Napan noted that there were few differences in pharmaceutical and procedural treatment between the two arms. Interestingly, blacks were more likely to undergo PCI than non-blacks.

Overall, the researchers found that 17.4 percent of patients developed MACE over the mean follow up of three years. “The rate of MACE was significantly higher in blacks compared with non-blacks [21.7 vs. 13.6 percent],” Napan said. Also, blacks had higher rates of death (12.3 vs. 5.2 percent) and MI (8.7 vs. 4.4 percent).

Interestingly, there were no racial differences in three-month and six-month MACE; however, things began to trend negative for blacks at one year.

After adjusting for age, gender, cardiovascular risk factors, socioeconomic status and other confounding factors, the “black race remained a strong and independent predictor of MACE,” Napan said.

He reported that there were no significant differences for secondary endpoints, until one year.

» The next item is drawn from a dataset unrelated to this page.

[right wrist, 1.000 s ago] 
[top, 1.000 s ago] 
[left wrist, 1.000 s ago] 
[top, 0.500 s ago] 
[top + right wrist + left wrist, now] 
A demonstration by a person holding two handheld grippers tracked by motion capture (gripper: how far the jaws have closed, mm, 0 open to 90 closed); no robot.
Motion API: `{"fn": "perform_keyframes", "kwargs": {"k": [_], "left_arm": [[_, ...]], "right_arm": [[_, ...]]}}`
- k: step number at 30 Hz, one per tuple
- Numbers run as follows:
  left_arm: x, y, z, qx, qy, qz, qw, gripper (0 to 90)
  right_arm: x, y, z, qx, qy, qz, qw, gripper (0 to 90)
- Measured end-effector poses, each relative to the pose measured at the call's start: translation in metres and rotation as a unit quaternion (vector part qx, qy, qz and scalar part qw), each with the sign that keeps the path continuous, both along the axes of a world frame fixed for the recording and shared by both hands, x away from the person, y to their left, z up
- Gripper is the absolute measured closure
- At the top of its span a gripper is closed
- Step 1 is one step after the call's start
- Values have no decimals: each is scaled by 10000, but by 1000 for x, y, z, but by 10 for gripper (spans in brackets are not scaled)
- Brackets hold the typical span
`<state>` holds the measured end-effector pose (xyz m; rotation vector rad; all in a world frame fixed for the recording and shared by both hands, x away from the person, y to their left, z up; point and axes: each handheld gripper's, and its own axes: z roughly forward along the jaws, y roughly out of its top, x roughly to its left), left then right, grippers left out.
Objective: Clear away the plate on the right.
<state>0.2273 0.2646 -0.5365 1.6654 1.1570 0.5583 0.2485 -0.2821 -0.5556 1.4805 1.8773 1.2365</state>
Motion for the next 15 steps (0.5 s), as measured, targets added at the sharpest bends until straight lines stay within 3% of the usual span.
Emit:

The researchers had incomplete data on the compliance in these patient populations, which Napan listed as a limitation of their trial. He stressed that this might be the “major issue” with black patients, and an area for clinicians to improve upon in their practices.

“Further studies remain needed to explore the racial disparity in post-PCI surveillance and treatment compliance potentially responsible for the worse outcomes among blacks compared to other races,” Napan concluded.